A New York woman who was arrested and jailed for four days after photographing an Air National Guard base from a public thoroughfare was awarded $1.1 million in compensatory damages by a federal jury last week.
Nancy Genovese sued the town of Southampton, New York, the Suffolk County sheriff’s department and several individual officers in 2010, alleging violations of her constitutional rights, assault, battery, false arrest, use of unreasonable and excessive force, and malicious prosecution.
In a trial that concluded December 11, jurors concluded that Suffolk County sheriff’s deputy Robert Carlock had maliciously prosecuted Genovese. But Genovese failed to prove that Carlock had initiated criminal proceedings because of her political associations. Therefore, the jury found that Carlock was not liable for violating Genovese’s First Amendment right of free speech.
Although jurors reached agreement on the $1.1 million award for compensatory damages, they were unable to reach a unanimous decision on punitive damages, so deliberations are continuing.
According to court papers, Genovese was driving home in July, 2009 past the Gabreski Airport Air National Guard base in Suffolk County (Long Island) when she stopped her car to photograph a helicopter on display in front of the base. Genovese made the photograph from inside her car, intending to post the photo on a “Support Our Troops” website.
As she was preparing to drive away, a Southampton, New York police officer approached her and asked what she was doing. Genovese explained what she was photographing, tried to show the officer the images on her camera’s LCD, and then ended up giving the officer her camera card to protect her camera, which the officer was treating roughly, according to Genovese’s lawsuit.
At that point, the Southampton police officer ordered Genovese to remain where she was, and called the county sheriff’s department to report Genovese’s presence outside the base, “falsely and wrongly informing” the sheriff’s department that Genovese “posed a terrorist threat,” she said in her claim.
Authorities from the FBI, Homeland Security, the ANG base, and the local police and sheriff’s department rushed to the scene. Genovese was questioned on the roadside for “five or six hours.” She alleged that her car was searched without her consent, and because she had just come from a local shooting range, authorities found an AR 15 rifle, as well as a shotgun and ammunition, in her car. Southampton police seized the guns, which were legally registered, according to court papers.
According to the suit, Suffolk sheriff’s deputy Carlock said to Genovese, “You’re a right winger, aren’t you?” He and another unidentified officer proceeded to taunt Genovese, repeatedly referring to her as a “right winger” and “tea bagger” and allegedly threatening to arrest her for terrorism “to make an example of her to other ‘tea baggers.'”
After hours of questioning, federal authorities concluded that Genovese wasn’t a security threat. After they left the scene, however, an unidentified sheriff’s deputy handcuffed Genovese, and transported her to jail, where Carlock allegedly told her that although authorities “had nothing to charge her with,” they would “find something in order to teach all right wingers and tea baggers a lesson.”
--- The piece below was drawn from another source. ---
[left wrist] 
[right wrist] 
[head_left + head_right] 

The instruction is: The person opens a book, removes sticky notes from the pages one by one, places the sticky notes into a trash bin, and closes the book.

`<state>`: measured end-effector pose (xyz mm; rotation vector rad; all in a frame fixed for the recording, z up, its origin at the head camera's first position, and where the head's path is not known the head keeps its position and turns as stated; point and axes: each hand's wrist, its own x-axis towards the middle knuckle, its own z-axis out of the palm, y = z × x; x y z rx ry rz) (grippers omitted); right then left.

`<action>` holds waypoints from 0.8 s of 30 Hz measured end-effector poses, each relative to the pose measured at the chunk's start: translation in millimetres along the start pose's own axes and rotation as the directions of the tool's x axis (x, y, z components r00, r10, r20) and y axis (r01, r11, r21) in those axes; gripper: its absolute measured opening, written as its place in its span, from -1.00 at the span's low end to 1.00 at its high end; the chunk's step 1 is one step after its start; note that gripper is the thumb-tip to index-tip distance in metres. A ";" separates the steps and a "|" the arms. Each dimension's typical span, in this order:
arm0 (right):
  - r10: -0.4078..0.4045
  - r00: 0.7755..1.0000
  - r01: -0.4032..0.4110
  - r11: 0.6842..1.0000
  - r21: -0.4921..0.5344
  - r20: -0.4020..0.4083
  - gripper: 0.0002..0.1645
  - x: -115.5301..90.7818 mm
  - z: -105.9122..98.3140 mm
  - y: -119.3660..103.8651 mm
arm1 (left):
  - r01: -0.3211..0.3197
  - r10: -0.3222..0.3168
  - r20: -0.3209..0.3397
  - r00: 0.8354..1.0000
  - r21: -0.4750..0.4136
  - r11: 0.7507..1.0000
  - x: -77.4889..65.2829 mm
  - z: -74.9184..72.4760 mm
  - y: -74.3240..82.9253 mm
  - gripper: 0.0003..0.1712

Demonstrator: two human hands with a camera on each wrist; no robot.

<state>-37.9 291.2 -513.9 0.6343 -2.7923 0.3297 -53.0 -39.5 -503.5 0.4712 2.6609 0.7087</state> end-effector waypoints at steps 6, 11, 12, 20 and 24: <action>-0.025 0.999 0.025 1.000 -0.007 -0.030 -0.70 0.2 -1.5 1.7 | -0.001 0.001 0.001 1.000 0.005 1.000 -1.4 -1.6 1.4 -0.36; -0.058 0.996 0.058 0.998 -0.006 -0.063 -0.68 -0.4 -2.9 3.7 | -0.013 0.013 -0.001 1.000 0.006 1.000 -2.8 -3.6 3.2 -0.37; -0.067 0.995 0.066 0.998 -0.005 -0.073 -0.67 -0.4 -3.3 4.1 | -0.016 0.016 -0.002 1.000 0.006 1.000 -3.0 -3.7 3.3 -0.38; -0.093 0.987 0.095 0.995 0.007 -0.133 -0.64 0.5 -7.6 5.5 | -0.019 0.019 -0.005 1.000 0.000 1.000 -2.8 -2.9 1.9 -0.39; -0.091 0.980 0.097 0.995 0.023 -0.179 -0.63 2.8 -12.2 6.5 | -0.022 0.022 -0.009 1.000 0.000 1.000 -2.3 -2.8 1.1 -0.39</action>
She was charged later that night with “terrorism,” and arraigned the next day on criminal trespass charges. Bail was set at $50,000 because of sheriff’s “inflammatory accusations” that she was a terrorist and a flight risk, she alleges in her lawsuit.
Genovese spent four days in the county jail, until she was finally able to raise the money for her bail. While in jail, she alleges, deputies continued to taunt her, subject her to sleep deprivation, deny her medical care for a leg injury that became infected, and instigate alarmist media coverage by releasing to reporters false information about Genovese and the circumstances of her arrest.
The criminal trespass charges against Genovese were dismissed in November, 2009. She filed suit on July 29, 2010.
In her lawsuit, she alleged violation of her First Amendment right of free speech, as well as violations of her Fourth and Fourteenth Amendments rights of freedom from unreasonable search and seizure. She also claimed she was subject to fear and terror, humiliation, degradation, physical pain and emotional distress.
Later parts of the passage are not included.